> _What you need to do_:
Without the pictures, set down every line of the data exactly.
--- START ---
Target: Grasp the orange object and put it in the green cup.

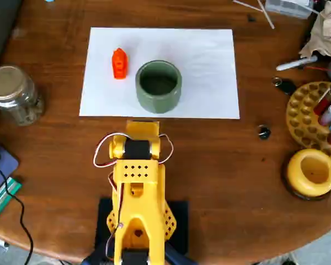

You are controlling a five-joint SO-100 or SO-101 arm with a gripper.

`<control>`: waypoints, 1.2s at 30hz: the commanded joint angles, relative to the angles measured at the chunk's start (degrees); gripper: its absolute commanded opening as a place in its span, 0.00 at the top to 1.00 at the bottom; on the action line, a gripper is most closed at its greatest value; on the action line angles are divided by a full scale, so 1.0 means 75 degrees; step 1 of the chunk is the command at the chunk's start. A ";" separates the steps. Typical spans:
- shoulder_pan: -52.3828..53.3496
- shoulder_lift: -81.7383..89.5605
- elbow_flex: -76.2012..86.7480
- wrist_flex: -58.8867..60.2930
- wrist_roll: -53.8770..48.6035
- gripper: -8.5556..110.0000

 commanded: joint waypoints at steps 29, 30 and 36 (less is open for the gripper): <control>0.1629 -0.0012 -0.0012 0.0070 0.0047 0.91; 0.1629 -0.0012 -0.0012 0.0070 0.0047 0.91; 0.1617 -0.0012 -0.0012 0.0070 0.0035 0.91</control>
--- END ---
> _Task result_:
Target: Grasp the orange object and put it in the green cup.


You are controlling a five-joint SO-100 or SO-101 arm with a gripper.

`<control>`: waypoints, 1.2s at 30hz: the commanded joint angles, relative to the angles measured at the chunk's start (degrees); gripper: its absolute commanded opening as a place in its span, 0.00 at the top to 1.00 at the bottom; on the action line, a gripper is most closed at its greatest value; on the action line angles are divided by a full scale, so 1.0 means 75 degrees; step 1 of the chunk is the command at the chunk's start. A ";" separates the steps. Typical spans:
- shoulder_pan: -52.3828..53.3496
- shoulder_lift: -81.7383..89.5605
- elbow_flex: -76.2012..86.7480
- wrist_flex: -58.8867..60.2930
- wrist_roll: -53.8770..48.6035
- gripper: -8.5556..110.0000

 commanded: joint waypoints at steps 29, 30 and 36 (less is open for the gripper): <control>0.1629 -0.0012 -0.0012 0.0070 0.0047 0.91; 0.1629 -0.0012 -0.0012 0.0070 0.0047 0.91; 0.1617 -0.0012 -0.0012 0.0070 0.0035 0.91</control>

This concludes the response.